PROBLEM REQUIREMENTS: Only a number is required: how many lines of the material contain the word "tuples"?
******
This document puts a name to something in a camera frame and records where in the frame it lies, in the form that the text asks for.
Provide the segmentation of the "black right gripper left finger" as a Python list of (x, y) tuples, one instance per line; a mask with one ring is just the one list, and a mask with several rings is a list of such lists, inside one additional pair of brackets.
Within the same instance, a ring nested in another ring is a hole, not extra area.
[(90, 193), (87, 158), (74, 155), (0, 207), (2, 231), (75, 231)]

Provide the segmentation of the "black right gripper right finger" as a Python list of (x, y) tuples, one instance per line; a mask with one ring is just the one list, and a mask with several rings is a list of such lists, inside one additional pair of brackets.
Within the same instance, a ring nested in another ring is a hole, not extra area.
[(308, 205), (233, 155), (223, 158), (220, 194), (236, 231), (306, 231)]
******
PROBLEM SOLUTION: 2